Eglises d'Asie – Bangladesh
Une nouvelle paroisse en périphérie de Dacca, un signe de la « présence du Christ auprès des migrants »
Publié le 29/11/2019

C’est dans le district de Gulshan qu’a eu lieu l’attentat, en 2016, commis par un commando islamiste contre un restaurant fréquenté par les étrangers ; 22 personnes ont été tuées au total, en comptant les clients et le personnel. Pourtant, le prêtre explique que dans ce quartier, « nous sommes entourés de nombreuses personnes d’autres religions, mais nous n’avons pas reçu de menaces ». Auparavant, cette église était une antenne de la paroisse du Saint-Rosaire de Tejgaon. Les principales difficultés de la paroisse, explique le prêtre, « sont liées au manque de terrains, aux mariages mixtes entre divers groupes ethniques, et aux relations sexuelles prémaritales ». « Par exemple, dans la culture Garo, il y a une tradition particulière selon laquelle deux jeunes sont automatiquement mariés s’ils passent une nuit ensemble, même en l’absence de cérémonie civile ou religieuse. C’est une pratique répandue, et que nous essayons de combattre en changeant les mentalités, en leur expliquant la valeur du mariage. Nous insistons sur l’importance des valeurs éthiques et morales, et nous encourageons la participation aux cours de catéchisme qui sont destinés à tous, pour mieux répandre les enseignements de l’Évangile. » L’objectif est de « soutenir la spiritualité des fidèles, pour qu’ils évitent de prendre de mauvaises voies, et qu’ils aient une vie plus juste ». Pour cette raison, « le travail des catéchistes est important », souligne-t-il, en précisant qu’il y en a deux pour l’instant, un Bengali et un Garo.

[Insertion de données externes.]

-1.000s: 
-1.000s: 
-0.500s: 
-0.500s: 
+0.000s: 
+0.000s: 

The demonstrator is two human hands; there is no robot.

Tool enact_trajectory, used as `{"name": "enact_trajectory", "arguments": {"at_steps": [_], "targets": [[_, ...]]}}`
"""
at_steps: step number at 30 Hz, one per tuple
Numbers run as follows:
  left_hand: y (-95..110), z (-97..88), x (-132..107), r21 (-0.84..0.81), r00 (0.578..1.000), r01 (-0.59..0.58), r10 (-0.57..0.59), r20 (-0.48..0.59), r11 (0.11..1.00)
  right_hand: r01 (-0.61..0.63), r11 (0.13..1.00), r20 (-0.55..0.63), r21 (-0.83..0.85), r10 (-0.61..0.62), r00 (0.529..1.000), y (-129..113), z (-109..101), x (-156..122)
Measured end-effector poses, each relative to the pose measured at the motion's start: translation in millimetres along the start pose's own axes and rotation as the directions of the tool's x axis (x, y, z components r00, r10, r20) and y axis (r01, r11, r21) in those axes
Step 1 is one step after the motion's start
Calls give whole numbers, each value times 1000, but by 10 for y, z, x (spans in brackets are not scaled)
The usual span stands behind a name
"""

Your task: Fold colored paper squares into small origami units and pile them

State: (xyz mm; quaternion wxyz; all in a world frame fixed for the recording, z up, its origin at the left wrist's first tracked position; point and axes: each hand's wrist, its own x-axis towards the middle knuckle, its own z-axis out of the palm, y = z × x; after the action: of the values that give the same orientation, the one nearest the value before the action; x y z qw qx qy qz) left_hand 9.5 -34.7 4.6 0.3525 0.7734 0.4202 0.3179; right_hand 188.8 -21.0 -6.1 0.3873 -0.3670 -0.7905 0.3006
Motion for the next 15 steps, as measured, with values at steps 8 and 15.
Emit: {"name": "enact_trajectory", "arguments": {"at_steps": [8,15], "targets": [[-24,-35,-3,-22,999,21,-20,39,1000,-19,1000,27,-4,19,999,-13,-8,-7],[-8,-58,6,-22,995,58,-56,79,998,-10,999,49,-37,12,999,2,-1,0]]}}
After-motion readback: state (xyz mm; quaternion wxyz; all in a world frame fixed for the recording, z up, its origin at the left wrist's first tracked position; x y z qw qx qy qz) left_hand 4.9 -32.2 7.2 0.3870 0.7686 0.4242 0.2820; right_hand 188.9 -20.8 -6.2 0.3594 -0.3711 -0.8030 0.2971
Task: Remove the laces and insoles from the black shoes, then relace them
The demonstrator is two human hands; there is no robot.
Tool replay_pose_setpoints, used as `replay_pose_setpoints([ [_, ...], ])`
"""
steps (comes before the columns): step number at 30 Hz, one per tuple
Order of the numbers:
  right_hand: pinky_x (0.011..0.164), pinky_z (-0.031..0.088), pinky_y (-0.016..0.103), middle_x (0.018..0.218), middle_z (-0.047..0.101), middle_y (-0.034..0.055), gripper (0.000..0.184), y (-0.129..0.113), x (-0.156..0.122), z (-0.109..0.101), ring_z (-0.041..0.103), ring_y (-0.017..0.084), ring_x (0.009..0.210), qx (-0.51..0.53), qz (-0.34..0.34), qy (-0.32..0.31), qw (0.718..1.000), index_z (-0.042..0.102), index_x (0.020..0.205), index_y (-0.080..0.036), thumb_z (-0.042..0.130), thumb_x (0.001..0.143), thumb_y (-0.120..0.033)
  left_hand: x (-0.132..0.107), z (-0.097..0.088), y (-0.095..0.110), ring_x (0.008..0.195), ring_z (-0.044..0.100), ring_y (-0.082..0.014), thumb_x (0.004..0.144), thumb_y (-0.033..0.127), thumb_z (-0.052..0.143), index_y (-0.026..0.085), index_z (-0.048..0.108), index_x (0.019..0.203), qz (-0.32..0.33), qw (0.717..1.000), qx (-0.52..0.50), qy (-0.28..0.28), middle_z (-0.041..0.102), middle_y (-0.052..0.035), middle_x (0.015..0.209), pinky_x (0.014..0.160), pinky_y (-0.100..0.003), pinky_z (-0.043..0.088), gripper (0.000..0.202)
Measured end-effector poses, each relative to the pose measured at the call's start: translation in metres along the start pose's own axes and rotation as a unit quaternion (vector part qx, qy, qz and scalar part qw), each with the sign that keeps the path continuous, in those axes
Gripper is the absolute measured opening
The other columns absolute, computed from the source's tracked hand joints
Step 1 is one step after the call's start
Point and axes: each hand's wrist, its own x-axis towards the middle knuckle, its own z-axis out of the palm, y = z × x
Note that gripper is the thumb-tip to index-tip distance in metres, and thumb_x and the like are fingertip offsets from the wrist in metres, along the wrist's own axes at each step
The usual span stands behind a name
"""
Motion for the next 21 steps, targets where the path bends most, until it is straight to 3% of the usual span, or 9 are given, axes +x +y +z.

Parmi les initiatives qu’il souhaite développer à partir de 2020, il cite « les visites aux familles, la création d’un groupe de jeunes et d’un lieu où ils peuvent partager leurs expériences de vie et de foi ». Concernant le dialogue avec les autres religions, le père Gomes soutient que « l’Église au Bangladesh se préoccupe des besoins des musulmans et des personnes indigènes. Les chrétiens aiment tout le monde, avec compassion ». « Nous espérons que notre communauté grandira. Nous aimerions construire une plus grande église, parce que le bâtiment actuel ne peut pas accueillir tous les paroissiens, et un centre spirituel pour la préparation aux sacrements », ajoute-t-il.